▸ Task details
Your answer must be an exact copy of the records below, with no pictures in it.

### Source data ###

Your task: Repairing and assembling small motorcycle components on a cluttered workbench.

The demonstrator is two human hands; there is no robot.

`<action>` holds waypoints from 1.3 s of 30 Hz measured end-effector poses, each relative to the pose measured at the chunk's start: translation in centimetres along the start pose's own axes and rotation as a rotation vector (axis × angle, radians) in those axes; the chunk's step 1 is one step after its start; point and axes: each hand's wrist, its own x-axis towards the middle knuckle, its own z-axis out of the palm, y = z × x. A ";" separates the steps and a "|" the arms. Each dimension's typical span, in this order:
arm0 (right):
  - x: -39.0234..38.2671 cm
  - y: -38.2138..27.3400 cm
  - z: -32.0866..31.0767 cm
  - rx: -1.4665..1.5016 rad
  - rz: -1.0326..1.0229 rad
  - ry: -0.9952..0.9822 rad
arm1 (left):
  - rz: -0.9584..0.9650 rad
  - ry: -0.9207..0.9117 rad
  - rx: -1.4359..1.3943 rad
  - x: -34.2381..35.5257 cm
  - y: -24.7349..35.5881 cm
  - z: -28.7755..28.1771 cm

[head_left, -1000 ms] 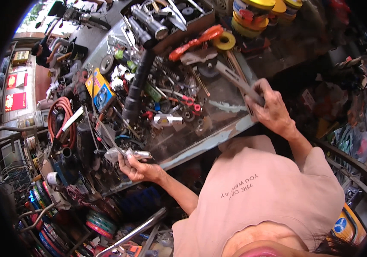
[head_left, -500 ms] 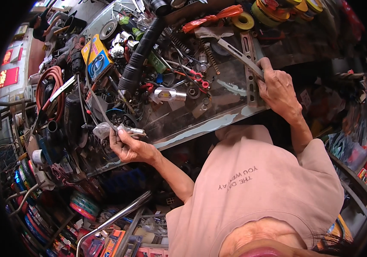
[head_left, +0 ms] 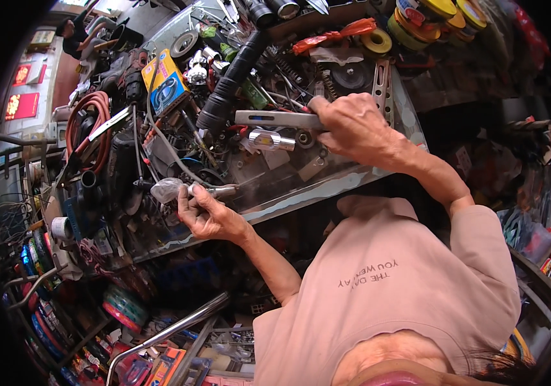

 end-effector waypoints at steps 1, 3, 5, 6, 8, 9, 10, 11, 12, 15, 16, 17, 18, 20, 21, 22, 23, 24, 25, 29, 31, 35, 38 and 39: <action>0.3 -0.3 0.5 0.003 -0.040 -0.029 | -0.022 -0.007 0.010 0.0 -0.1 -0.3; 0.3 -1.3 0.7 0.007 -0.094 -0.078 | -0.050 0.002 -0.014 0.0 0.0 -0.4; 0.1 -1.5 1.5 0.081 -0.100 -0.084 | -0.067 0.011 -0.012 0.1 0.1 -0.4; 0.1 -1.3 1.8 0.117 -0.094 -0.076 | -0.087 0.012 -0.008 0.2 0.1 -0.4; 0.0 -1.1 1.8 0.144 -0.077 -0.099 | -0.078 0.007 -0.020 0.2 0.0 -0.3; 0.0 -1.0 1.7 0.175 -0.055 -0.125 | -0.068 0.004 -0.011 0.2 0.0 -0.1; -0.1 -0.8 1.5 0.169 -0.052 -0.114 | -0.057 -0.001 -0.004 0.1 0.0 0.1; -0.3 -0.6 1.2 0.202 -0.052 -0.094 | -0.045 -0.003 0.000 0.1 0.0 0.1; -0.5 -0.3 0.8 0.231 -0.044 -0.070 | -0.050 -0.012 -0.002 0.1 0.2 0.1; -0.8 0.8 -1.6 0.186 0.011 0.146 | -0.060 0.002 0.051 0.3 -0.7 -0.6; -0.6 1.7 -2.4 0.143 0.025 0.213 | -0.062 0.025 0.026 0.4 -0.9 -0.6; -0.3 3.1 -3.0 0.099 0.043 0.262 | -0.042 0.029 0.012 0.4 -0.7 -0.5; 0.2 4.0 -4.2 0.072 0.115 0.252 | -0.023 0.036 0.000 0.5 -0.4 -0.3; 1.6 6.8 -5.0 -0.135 -0.065 0.381 | -0.004 0.050 0.009 0.4 -0.1 -0.1; 2.4 7.7 -5.0 -0.177 -0.075 0.343 | 0.029 0.030 0.040 0.4 -0.1 0.0; 3.2 8.1 -4.8 -0.218 -0.086 0.306 | 0.064 0.014 0.073 0.3 -0.1 0.1; 3.8 8.3 -4.4 -0.207 -0.114 0.339 | 0.029 0.006 0.033 0.2 -0.2 0.2; 4.5 8.2 -4.0 -0.200 -0.127 0.343 | 0.026 -0.001 0.047 0.2 -0.2 0.1; 5.2 8.1 -3.5 -0.260 -0.066 0.298 | 0.026 0.001 0.051 0.1 -0.1 0.1; 6.5 8.1 -2.5 -0.304 -0.048 0.251 | 0.014 0.023 0.040 0.2 -0.4 -0.7; 6.4 8.1 -2.3 -0.257 -0.110 0.280 | 0.000 0.024 -0.017 0.0 0.1 -0.6; 6.4 5.6 -2.6 -0.104 -0.246 0.198 | -0.012 0.059 0.009 0.0 -0.7 -0.6; 6.7 2.1 -3.0 -0.003 -0.291 0.181 | 0.005 0.063 0.029 0.1 -0.3 -0.8; 7.4 2.2 -2.3 0.023 -0.393 0.287 | 0.006 0.052 0.014 0.0 -0.2 -0.3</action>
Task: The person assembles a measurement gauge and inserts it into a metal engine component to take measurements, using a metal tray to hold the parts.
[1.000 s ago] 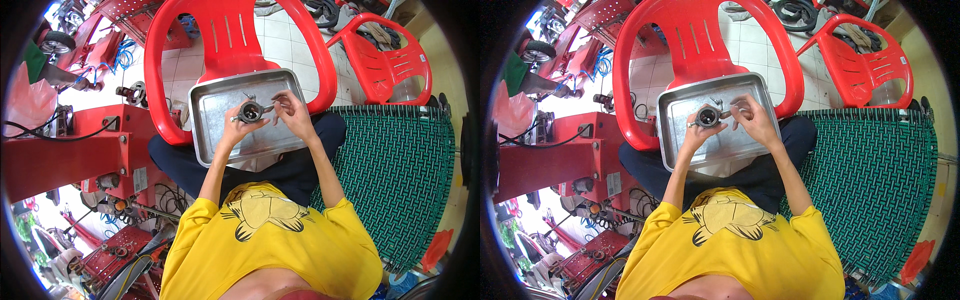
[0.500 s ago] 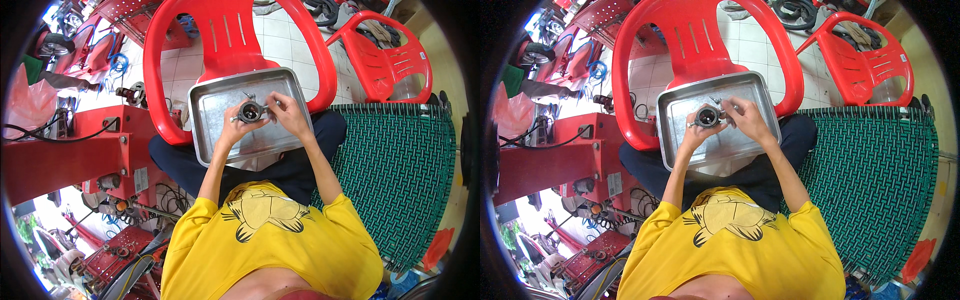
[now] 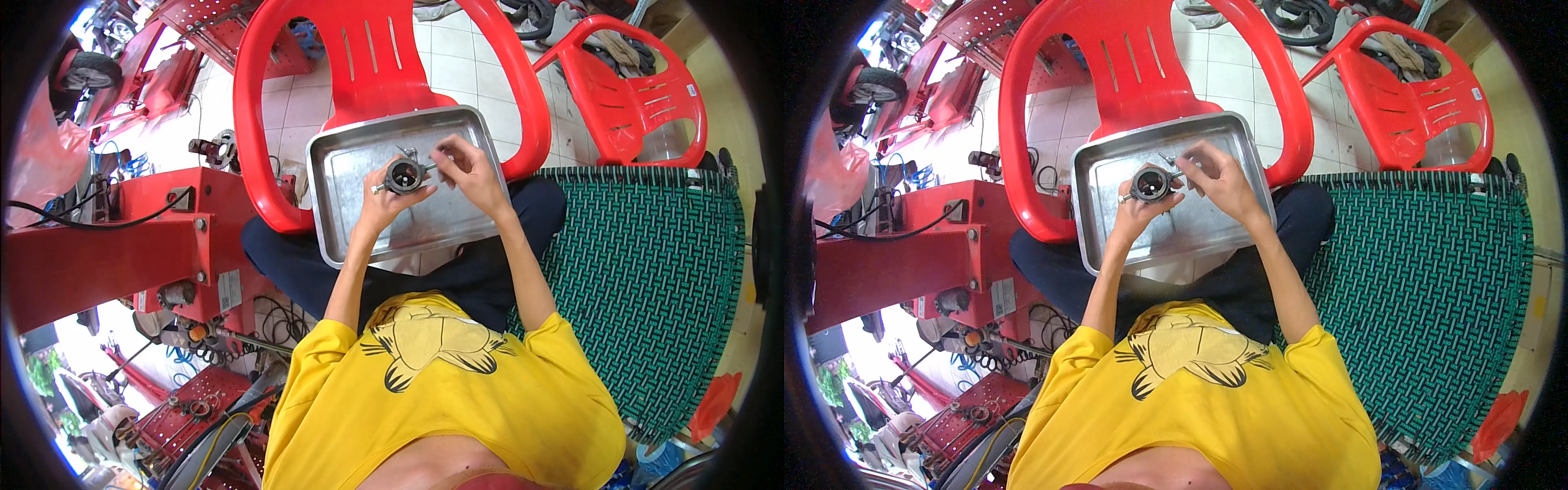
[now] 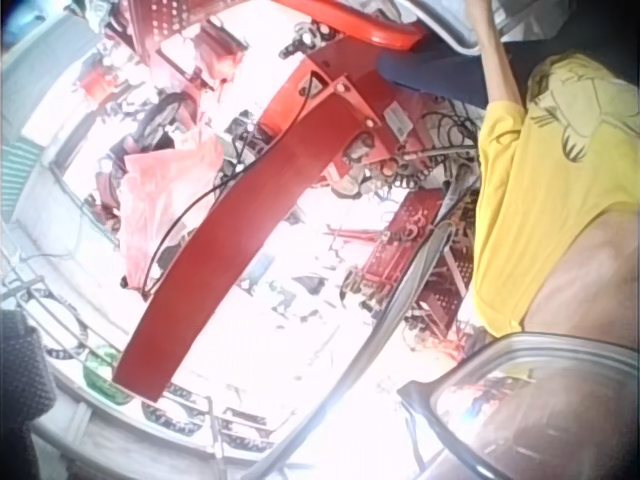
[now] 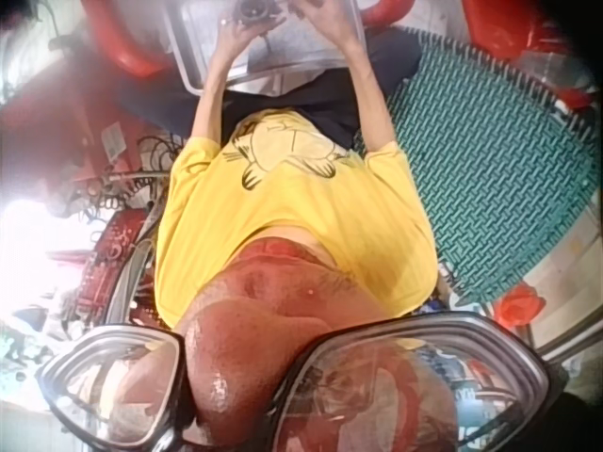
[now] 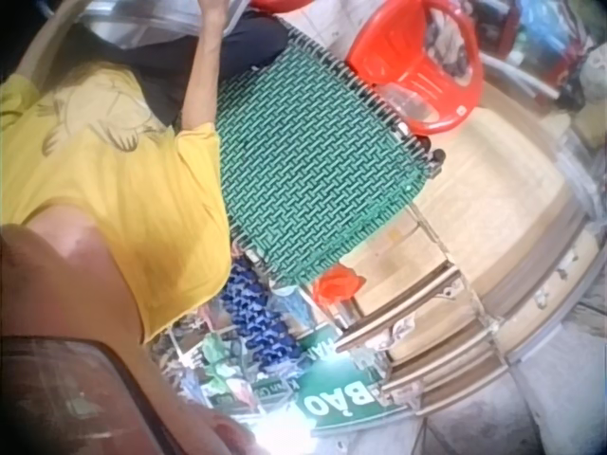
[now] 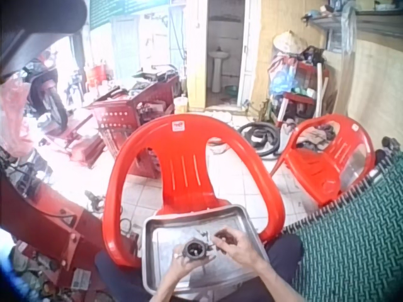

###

▸ Response to this exercise
Your task: Repairing and assembling small motorcycle components on a cluttered workbench.

The demonstrator is two human hands; there is no robot.

`<action>` holds waypoints from 1.3 s of 30 Hz measured end-effector poses, each relative to the pose measured at the chunk's start: translation in centimetres along the start pose's own axes and rotation as a rotation vector (axis × angle, radians) in those axes; the chunk's step 1 is one step after its start; point and axes: each hand's wrist, its own x-axis towards the middle knuckle, its own z-axis out of the palm, y = z × x. A ";" separates the steps and a "|" the arms. Each dimension's typical span, in this order:
arm0 (right):
  - x: -39.0234..38.2671 cm
  - y: -38.2138..27.3400 cm
  - z: -32.0866..31.0767 cm
  - rx: -1.4665..1.5016 rad
  - rz: -1.0326..1.0229 rad
  - ry: -0.9952..0.9822 rad
arm1 (left):
  - rz: -0.9584..0.9650 rad
  - ry: -0.9207..0.9117 rad
  - rx: -1.4359..1.3943 rad
  - x: -34.2381..35.5257 cm
  - y: -24.7349..35.5881 cm
  - z: -28.7755..28.1771 cm

[head_left, -1000 ms] 
[head_left, -500 ms] 
[head_left, +0 ms] 

 end-effector waypoints at steps 1, 3, 5, 6, 8, 9, 10, 11, 12, 15, 16, 17, 18, 20, 21, 22, 23, 24, 25, 29, 31, 35, 38 and 39: <action>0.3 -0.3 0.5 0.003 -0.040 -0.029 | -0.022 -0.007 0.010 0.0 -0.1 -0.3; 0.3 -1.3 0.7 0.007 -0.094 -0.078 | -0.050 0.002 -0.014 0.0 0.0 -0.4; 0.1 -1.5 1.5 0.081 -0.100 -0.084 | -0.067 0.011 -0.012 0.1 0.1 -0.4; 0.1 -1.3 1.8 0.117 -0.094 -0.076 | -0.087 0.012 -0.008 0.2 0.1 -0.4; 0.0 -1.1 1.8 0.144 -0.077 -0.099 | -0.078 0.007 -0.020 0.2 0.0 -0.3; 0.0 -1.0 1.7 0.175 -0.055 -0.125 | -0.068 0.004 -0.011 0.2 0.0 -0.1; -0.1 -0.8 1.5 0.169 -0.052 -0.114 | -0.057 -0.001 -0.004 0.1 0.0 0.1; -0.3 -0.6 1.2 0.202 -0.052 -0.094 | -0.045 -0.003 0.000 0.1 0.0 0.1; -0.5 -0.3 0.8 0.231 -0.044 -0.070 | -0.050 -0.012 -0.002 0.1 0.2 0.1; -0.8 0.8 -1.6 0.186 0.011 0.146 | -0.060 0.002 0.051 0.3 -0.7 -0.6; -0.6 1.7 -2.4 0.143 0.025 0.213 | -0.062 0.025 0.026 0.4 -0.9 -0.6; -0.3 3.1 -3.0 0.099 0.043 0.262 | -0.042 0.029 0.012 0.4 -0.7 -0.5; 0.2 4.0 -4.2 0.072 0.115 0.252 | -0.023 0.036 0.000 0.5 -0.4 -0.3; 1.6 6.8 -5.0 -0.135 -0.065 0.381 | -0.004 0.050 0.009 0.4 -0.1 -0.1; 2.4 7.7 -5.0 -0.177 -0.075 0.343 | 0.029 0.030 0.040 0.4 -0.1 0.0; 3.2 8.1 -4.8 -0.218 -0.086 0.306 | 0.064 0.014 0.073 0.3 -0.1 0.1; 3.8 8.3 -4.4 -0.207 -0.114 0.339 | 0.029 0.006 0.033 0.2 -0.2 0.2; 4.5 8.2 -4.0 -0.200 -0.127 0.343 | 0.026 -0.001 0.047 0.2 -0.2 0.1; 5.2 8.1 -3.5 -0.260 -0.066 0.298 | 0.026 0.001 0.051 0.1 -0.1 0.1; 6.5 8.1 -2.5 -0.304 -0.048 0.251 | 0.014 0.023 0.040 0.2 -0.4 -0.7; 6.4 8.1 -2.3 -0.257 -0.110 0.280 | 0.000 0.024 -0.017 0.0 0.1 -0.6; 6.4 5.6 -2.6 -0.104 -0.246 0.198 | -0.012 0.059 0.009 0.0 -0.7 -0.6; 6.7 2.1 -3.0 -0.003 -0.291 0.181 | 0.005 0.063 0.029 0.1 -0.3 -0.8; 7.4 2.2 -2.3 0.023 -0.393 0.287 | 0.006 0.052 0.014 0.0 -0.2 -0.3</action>
Task: The person assembles a measurement gauge and inserts it into a metal engine component to take measurements, using a metal tray to hold the parts.
[1.000 s ago] 
[0.500 s ago] 
[now] 
[now] 
[now] 
[now] 
[now] 

With this, the exercise is complete.